Eggs, boiled: 4
Onions: 3 (1 quartered and the remaining 2 sliced finely)
Ghee: 2 tsp
Vegetable oil: 2 tbsp (or more, to fry onions and eggs)
Bay leaf: 1
Black cardamom: 2
Green cardamom: 4
Cinnamon: 2 1/2′ sticks
Peppercorns: 1/2 tsp
Whole dry red chillies: 2
Coriander seeds: 1 tsp
Hung curd: 1 cup
Ginger, minced: 1.5 tsp
Garlic, chopped finely: 2 tsp
Turmeric powder: 1 tsp (plus for smearing the eggs)
Red chilli powder: 1 tsp
Garam Masala powder: 1/2 tsp
Kewra water: 2-3 drops
Salt, to taste
Sugar: 1 tsp
1. In a deep-bottomed pan, heat oil and fry the sliced onions till golden brown. Drain on kitchen towel and set aside. Lightly fry the boiled eggs as well smeared with a little turmeric powder.

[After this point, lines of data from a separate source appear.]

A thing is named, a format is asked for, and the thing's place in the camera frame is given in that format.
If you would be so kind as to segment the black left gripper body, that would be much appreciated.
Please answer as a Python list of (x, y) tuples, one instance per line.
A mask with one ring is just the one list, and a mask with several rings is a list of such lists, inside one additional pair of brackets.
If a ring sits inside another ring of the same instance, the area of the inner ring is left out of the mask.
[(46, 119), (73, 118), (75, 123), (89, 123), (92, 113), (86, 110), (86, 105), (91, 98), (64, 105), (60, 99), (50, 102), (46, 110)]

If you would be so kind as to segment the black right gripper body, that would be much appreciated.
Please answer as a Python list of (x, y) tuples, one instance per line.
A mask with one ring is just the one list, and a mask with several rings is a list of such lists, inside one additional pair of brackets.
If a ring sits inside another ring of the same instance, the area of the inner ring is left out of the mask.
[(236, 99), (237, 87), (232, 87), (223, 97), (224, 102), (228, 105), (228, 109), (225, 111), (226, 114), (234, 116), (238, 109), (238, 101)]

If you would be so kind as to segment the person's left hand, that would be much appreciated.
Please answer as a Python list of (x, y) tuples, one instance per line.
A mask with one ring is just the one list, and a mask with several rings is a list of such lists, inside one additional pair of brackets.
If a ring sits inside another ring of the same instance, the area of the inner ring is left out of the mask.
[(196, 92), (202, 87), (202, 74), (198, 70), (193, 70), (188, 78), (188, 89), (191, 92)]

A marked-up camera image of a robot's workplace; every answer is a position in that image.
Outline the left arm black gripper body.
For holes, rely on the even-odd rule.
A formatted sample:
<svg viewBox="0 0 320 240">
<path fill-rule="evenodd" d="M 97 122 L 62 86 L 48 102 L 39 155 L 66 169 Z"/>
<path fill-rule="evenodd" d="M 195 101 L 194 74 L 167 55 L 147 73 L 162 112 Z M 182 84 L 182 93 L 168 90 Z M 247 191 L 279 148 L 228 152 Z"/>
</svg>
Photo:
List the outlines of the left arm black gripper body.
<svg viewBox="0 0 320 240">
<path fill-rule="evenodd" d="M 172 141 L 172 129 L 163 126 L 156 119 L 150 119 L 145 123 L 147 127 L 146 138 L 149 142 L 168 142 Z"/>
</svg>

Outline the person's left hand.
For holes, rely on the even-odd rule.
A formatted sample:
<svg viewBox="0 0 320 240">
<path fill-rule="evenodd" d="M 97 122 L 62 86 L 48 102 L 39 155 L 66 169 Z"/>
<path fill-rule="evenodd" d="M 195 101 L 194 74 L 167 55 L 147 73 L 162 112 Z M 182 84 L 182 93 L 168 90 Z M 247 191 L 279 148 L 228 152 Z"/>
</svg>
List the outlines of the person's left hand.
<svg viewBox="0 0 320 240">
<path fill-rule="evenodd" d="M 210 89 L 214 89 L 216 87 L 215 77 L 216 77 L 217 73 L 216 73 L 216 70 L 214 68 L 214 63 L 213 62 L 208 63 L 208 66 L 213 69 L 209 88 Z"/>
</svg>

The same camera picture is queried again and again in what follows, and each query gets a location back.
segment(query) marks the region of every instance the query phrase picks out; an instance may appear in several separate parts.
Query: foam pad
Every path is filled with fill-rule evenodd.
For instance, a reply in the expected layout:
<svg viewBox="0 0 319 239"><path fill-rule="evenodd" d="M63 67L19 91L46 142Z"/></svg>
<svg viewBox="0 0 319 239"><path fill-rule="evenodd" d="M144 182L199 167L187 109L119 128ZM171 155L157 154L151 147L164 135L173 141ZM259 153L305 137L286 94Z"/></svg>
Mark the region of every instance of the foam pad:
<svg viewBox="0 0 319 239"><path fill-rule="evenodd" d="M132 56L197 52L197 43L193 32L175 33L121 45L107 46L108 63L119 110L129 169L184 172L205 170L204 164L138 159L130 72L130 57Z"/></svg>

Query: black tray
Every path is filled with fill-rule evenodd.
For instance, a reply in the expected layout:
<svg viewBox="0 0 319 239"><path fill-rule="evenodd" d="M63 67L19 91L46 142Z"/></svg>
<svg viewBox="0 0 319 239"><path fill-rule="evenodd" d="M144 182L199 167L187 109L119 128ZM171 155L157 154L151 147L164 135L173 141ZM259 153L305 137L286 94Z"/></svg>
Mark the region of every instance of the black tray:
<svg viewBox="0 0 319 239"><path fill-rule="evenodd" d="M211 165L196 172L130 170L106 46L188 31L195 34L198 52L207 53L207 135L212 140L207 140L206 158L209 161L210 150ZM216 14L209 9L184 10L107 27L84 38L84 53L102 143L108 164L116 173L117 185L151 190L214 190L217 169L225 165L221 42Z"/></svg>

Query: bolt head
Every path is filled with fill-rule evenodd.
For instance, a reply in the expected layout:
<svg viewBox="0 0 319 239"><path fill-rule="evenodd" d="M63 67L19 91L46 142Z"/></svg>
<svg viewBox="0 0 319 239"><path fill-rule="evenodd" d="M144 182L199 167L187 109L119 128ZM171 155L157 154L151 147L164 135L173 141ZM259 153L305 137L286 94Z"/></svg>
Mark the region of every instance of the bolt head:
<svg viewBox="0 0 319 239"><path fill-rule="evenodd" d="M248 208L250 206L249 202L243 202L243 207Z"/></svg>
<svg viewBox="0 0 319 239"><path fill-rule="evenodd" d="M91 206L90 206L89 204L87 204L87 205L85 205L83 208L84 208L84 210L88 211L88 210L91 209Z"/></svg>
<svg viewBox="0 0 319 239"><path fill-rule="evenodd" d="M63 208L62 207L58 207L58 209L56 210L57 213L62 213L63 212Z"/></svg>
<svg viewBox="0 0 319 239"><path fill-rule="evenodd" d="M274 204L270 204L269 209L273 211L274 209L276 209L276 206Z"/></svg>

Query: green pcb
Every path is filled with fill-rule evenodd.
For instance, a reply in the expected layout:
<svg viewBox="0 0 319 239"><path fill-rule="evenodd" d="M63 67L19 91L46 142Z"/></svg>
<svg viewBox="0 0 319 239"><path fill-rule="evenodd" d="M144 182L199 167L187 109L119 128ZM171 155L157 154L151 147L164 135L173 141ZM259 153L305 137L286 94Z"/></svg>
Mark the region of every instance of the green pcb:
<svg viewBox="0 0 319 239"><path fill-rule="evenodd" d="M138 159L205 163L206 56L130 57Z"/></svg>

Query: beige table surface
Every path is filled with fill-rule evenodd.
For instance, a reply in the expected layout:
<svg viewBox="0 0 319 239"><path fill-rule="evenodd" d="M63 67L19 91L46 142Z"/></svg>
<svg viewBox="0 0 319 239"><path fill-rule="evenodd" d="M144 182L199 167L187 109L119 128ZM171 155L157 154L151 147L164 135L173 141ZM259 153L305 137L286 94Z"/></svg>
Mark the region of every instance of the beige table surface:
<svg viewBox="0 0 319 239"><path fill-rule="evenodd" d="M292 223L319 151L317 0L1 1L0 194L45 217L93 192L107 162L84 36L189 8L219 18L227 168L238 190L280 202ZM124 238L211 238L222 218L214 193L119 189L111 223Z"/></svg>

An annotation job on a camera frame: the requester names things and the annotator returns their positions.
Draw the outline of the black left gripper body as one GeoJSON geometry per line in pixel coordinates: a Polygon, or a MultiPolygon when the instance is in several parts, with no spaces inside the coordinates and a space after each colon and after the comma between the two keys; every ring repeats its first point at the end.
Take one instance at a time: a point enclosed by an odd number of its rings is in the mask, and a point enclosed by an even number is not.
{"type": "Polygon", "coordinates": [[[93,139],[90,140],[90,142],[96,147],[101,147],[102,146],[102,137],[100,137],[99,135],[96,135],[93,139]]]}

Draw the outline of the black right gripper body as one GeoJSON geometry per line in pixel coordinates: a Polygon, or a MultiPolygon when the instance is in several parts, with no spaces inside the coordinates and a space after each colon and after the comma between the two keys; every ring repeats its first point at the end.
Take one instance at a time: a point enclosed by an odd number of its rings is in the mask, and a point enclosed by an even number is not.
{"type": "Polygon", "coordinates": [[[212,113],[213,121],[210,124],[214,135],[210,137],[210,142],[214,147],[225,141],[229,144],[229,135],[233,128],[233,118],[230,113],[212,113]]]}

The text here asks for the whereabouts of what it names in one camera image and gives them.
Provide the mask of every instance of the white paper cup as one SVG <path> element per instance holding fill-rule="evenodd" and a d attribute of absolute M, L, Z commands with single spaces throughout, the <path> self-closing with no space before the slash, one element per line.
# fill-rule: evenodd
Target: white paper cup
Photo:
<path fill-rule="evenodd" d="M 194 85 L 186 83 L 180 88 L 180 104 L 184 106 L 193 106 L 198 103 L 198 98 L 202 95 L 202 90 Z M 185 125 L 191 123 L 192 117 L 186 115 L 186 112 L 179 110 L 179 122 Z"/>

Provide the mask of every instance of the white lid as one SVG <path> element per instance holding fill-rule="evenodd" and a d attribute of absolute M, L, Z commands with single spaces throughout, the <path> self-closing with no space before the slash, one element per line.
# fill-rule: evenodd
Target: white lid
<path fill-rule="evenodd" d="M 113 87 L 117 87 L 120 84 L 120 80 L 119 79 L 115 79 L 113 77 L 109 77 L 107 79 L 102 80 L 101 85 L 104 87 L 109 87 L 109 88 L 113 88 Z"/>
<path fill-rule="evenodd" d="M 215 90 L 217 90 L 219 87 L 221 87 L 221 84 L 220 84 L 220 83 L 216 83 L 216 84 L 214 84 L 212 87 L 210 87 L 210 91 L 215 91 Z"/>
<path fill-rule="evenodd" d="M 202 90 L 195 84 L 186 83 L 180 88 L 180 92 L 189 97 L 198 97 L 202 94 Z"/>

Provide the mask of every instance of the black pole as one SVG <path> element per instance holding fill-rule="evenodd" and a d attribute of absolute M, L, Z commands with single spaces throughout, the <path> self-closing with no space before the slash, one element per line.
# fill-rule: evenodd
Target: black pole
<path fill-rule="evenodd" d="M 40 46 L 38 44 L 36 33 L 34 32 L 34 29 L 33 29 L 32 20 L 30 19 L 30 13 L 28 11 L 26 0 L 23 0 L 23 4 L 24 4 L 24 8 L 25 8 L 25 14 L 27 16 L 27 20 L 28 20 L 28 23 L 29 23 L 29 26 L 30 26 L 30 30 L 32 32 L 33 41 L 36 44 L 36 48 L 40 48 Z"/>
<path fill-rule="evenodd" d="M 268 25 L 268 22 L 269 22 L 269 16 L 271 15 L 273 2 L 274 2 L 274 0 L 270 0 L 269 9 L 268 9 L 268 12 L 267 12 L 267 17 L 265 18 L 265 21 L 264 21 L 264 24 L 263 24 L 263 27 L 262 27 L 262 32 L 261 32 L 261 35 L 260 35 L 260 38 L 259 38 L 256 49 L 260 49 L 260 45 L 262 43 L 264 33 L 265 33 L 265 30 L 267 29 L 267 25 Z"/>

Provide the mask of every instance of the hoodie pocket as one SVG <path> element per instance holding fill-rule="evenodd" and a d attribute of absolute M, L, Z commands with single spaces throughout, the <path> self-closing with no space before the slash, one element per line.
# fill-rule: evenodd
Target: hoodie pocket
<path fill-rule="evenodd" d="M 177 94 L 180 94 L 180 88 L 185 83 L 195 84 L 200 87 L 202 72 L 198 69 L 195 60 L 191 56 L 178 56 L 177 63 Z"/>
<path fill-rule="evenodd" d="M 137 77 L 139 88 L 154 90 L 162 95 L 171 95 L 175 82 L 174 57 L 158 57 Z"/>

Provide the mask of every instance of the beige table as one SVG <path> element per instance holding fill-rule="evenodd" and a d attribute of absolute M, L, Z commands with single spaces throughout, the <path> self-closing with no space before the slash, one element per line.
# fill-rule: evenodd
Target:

2. In another non-stick pan, heat 1 tsp ghee and add bay leaves, cloves, cardamoms, cinnamon, peppercorns and whole dried red chillies. Once they start releasing aroma, say 40 seconds, add the quartered onions, ginger, garlic, coriander seeds and fry on high heat for a couple of minutes or till the onions have wilted slightly. Sprinkle a little water (if the onions are sticking to the base of the pan and fry on medium heat for another 5-7 minutes.
3. Now add the red chilli powder, turmeric powder, beaten hung curd and mix everything well. Cook on medium high heat till the spice mixture releases oil. Sprinkle a little warm water and continue to cook till for another 3-4 minutes.
4. Now add the eggs and coat them well with the spice mix. Add half a cup of water, mix well, bring to a boil and then cover the pan and simmer on low-medium heat for another 5 minutes or till the gravy reaches its desired consistency. The eggs should have blended well with the spice mix by now.
5. Now uncover it, add the fried onions and mix well. Sprinkle garam masala, kewra water and the remaining ghee. Give a few food mixes till the fried onions blend well with the eggs and gravy. Cook for 2-3 minutes.
8. Serve with paratha/chapati/rumali roti or pulao.